Recurrent Falls and Dual Task–Related Decrease in Walking Speed: Is There a Relationship?
Article first published online: 28 MAY 2008
© 2008, Copyright the Authors. Journal compilation © 2008, The American Geriatrics Society
Journal of the American Geriatrics Society
Volume 56, Issue 7, pages 1265–1269, July 2008
How to Cite
Beauchet, O., Annweiler, C., Allali, G., Berrut, G., Herrmann, F. R. and Dubost, V. (2008), Recurrent Falls and Dual Task–Related Decrease in Walking Speed: Is There a Relationship?. Journal of the American Geriatrics Society, 56: 1265–1269. doi: 10.1111/j.1532-5415.2008.01766.x
- Issue published online: 7 AUG 2008
- Article first published online: 28 MAY 2008
- walking speed;
- recurrent falls;
- older adults
OBJECTIVES: To determine whether dual task–related changes in walking speed were associated with recurrent falls in frail older adults.
DESIGN: Twelve-month prospective cohort study.
SETTING: Thirteen senior housing facilities.
PARTICIPANTS: Two hundred thirteen subjects (mean age 84.4±5.5).

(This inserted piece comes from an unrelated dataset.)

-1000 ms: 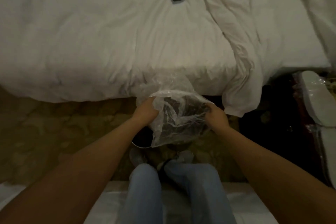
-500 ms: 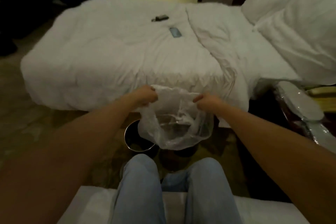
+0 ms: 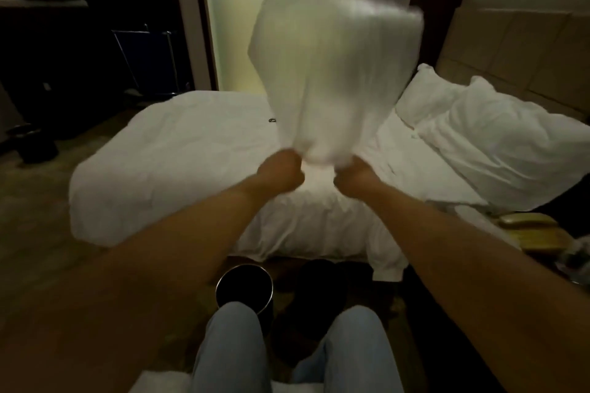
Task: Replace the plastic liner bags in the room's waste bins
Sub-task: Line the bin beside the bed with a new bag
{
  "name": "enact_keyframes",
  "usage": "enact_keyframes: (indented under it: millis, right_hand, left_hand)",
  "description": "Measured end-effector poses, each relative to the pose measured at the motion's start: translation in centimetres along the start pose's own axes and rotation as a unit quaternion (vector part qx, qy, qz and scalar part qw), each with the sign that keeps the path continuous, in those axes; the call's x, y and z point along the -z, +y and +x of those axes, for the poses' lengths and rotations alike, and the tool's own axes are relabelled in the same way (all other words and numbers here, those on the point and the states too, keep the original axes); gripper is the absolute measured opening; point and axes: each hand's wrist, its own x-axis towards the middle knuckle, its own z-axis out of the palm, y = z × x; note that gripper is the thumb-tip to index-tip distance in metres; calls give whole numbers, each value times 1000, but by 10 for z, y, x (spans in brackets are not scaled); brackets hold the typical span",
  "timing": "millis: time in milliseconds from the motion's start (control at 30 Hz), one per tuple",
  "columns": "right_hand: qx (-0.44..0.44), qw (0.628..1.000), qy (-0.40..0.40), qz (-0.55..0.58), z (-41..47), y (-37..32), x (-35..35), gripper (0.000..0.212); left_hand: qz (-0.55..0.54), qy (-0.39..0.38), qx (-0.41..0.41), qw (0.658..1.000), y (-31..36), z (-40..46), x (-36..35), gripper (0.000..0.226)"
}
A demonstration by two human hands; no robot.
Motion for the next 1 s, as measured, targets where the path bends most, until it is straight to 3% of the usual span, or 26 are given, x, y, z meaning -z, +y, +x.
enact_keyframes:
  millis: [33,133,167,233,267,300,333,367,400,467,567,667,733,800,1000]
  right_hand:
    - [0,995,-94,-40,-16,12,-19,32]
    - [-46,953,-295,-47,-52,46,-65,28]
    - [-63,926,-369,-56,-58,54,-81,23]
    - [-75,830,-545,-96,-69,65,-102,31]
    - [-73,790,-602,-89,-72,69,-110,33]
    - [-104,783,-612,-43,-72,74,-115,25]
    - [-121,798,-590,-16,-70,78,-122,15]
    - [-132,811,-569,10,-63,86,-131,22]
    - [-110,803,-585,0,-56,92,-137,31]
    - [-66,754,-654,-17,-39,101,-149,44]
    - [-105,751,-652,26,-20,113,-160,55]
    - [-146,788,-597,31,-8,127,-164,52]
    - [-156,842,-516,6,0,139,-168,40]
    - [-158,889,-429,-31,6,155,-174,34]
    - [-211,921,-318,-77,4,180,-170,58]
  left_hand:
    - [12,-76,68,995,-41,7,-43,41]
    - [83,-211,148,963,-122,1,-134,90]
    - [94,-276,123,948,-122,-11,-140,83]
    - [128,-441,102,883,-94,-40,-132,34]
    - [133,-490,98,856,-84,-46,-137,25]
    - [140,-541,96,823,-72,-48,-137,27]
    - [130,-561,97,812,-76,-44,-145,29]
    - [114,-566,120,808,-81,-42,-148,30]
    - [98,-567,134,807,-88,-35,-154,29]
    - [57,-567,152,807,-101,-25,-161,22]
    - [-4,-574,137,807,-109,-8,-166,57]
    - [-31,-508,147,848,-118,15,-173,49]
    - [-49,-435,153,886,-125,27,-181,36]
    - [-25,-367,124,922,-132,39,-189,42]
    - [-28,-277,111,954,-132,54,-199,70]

MEASUREMENTS: Usual and dual-tasking walking speeds (m/s) were calculated on a 10-m straight walkway at baseline. Information on incident falls during the follow-up year was collected monthly, and participants were divided into three groups based on the occurrence of falls (0, 1, and ≥2). Recurrent falls were defined as two or more falls during the 12-month follow-up period.
RESULTS: Twenty subjects (9.4%) were classified as recurrent fallers. The occurrence of recurrent falls was associated with age (crude odds ratio (OR)=1.11, P=.02), number of drugs (crude OR=1.28, P=.002), and walking speed under both walking conditions (crude OR=0.96, P=.002 for usual walking and crude OR=0.60, P=.005 for walking while counting backward). Multiple Poisson regression showed that only walking speed while dual tasking and number of drugs were associated with incident falls (incident rate ratio (IRR)=0.84, P=.045 and IRR=1.10, P=.004).
CONCLUSION: Slower walking speed while counting backward was associated with recurrent falls, suggesting that changes in gait performance while dual tasking might be an inexpensive way of identifying frail older adults prone to falling.